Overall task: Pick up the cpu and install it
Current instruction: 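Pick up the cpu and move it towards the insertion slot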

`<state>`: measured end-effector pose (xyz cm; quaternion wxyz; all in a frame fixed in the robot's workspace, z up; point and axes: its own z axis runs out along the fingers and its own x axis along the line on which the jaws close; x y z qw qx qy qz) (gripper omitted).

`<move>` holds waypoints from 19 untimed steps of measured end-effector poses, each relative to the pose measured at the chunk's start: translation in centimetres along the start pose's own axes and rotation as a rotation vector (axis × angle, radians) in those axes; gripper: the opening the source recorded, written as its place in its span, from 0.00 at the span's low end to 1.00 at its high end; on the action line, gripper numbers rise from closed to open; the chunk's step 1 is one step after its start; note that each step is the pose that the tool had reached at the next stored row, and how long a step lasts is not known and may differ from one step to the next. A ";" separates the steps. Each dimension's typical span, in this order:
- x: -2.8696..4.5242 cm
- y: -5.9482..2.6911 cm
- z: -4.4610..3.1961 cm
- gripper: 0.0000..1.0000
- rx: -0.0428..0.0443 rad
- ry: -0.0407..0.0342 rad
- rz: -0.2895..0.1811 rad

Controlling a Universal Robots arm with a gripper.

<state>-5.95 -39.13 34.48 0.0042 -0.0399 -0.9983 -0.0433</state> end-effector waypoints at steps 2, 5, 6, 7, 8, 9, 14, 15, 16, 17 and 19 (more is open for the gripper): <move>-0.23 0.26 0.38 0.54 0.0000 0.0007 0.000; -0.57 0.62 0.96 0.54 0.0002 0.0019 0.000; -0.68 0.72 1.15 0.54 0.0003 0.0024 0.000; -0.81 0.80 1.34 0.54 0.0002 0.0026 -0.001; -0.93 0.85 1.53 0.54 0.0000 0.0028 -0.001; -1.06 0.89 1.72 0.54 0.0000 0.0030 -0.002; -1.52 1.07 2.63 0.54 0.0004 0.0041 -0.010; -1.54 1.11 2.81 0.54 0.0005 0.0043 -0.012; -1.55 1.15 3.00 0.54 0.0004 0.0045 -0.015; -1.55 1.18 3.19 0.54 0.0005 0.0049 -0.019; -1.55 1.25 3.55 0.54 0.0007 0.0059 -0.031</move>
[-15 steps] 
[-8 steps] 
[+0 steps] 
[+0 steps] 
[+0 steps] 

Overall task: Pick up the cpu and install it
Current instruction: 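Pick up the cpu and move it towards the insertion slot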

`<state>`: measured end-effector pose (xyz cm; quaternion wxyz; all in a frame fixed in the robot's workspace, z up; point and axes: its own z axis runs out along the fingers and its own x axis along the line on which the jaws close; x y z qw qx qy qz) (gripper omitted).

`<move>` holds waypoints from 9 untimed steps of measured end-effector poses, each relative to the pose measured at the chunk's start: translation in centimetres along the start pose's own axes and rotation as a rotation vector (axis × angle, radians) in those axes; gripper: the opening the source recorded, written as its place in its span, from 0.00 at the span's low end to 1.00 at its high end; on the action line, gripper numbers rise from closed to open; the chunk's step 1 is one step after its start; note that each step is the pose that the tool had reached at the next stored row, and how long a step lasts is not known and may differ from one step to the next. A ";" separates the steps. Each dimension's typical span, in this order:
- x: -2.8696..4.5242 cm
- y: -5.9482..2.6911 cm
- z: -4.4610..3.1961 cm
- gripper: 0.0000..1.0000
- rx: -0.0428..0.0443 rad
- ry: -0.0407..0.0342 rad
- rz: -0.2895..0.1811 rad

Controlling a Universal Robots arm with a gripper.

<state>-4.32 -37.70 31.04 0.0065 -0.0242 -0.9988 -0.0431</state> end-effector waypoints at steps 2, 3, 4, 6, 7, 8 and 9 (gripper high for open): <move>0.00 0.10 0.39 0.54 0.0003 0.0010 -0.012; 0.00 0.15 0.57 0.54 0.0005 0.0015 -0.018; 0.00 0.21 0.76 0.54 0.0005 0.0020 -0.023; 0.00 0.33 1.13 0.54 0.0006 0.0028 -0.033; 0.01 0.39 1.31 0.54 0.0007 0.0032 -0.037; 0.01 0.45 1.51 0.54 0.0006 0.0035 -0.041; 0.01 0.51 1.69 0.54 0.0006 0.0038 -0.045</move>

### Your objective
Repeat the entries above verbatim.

### Task response
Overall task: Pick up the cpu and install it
Current instruction: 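Pick up the cpu and move it towards the insertion slot
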
`<state>`: measured end-effector pose (xyz cm; quaternion wxyz; all in a frame fixed in the robot's workspace, z up; point and axes: its own z axis runs out along the fingers and its own x axis along the line on which the jaws close; x y z qw qx qy qz) (gripper omitted).

`<move>` holds waypoints from 19 untimed steps of measured end-effector poses, each relative to the pose measured at the chunk's start: translation in centimetres along the start pose's own axes and rotation as a rotation vector (axis × angle, radians) in those axes; gripper: the opening the source recorded, written as its place in its span, from 0.00 at the span's low end to 1.00 at its high end; on the action line, gripper numbers rise from closed to open; the chunk's step 1 is one step after its start; note that each step is the pose that the tool had reached at the next stored row, and how long a step lasts is not known and may differ from one step to the next. A ";" separates the steps. Each dimension's typical span, in this order:
- x: -2.8696..4.5242 cm
- y: -5.9482..2.6911 cm
- z: -4.4610..3.1961 cm
- gripper: 0.0000..1.0000
- rx: -0.0428..0.0443 rad
- ry: -0.0407..0.0342 rad
- rz: -0.2895..0.1811 rad

Controlling a Universal Robots arm with a gripper.

<state>-5.95 -39.13 34.48 0.0042 -0.0399 -0.9983 -0.0433</state> end-effector waypoints at steps 2, 5, 6, 7, 8, 9, 14, 15, 16, 17 and 19 (more is open for the gripper): <move>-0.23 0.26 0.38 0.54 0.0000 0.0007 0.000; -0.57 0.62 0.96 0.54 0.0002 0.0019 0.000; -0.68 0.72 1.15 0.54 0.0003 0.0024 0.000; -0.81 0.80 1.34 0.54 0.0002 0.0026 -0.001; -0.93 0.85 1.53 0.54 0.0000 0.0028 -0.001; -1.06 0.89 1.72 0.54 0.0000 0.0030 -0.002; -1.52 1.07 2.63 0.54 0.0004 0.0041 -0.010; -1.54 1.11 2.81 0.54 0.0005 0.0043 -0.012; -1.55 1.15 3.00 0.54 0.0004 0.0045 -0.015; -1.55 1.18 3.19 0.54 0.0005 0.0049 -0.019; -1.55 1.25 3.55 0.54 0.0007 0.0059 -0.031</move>
[-15 steps] 
[-8 steps] 
[+0 steps] 
[+0 steps] 
[+0 steps] 

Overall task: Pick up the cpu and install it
Current instruction: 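Pick up the cpu and move it towards the insertion slot
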
`<state>`: measured end-effector pose (xyz cm; quaternion wxyz; all in a frame fixed in the robot's workspace, z up; point and axes: its own z axis runs out along the fingers and its own x axis along the line on which the jaws close; x y z qw qx qy qz) (gripper omitted).

`<move>` holds waypoints from 9 untimed steps of measured end-effector poses, each relative to the pose measured at the chunk's start: translation in centimetres along the start pose's own axes and rotation as a rotation vector (axis × angle, radians) in those axes; gripper: the opening the source recorded, written as its place in its span, from 0.00 at the span's low end to 1.00 at its high end; on the action line, gripper numbers rise from closed to open; the chunk's step 1 is one step after its start; note that each step is the pose that the tool had reached at the next stored row, and how long a step lasts is not known and may differ from one step to the next. A ";" separates the steps. Each dimension's typical span, in this order:
- x: -2.8696..4.5242 cm
- y: -5.9482..2.6911 cm
- z: -4.4610..3.1961 cm
- gripper: 0.0000..1.0000
- rx: -0.0428..0.0443 rad
- ry: -0.0407..0.0342 rad
- rz: -0.2895..0.1811 rad

Controlling a Universal Robots arm with a gripper.

<state>-4.32 -37.70 31.04 0.0065 -0.0242 -0.9988 -0.0431</state> end-effector waypoints at steps 2, 3, 4, 6, 7, 8 and 9 (gripper high for open): <move>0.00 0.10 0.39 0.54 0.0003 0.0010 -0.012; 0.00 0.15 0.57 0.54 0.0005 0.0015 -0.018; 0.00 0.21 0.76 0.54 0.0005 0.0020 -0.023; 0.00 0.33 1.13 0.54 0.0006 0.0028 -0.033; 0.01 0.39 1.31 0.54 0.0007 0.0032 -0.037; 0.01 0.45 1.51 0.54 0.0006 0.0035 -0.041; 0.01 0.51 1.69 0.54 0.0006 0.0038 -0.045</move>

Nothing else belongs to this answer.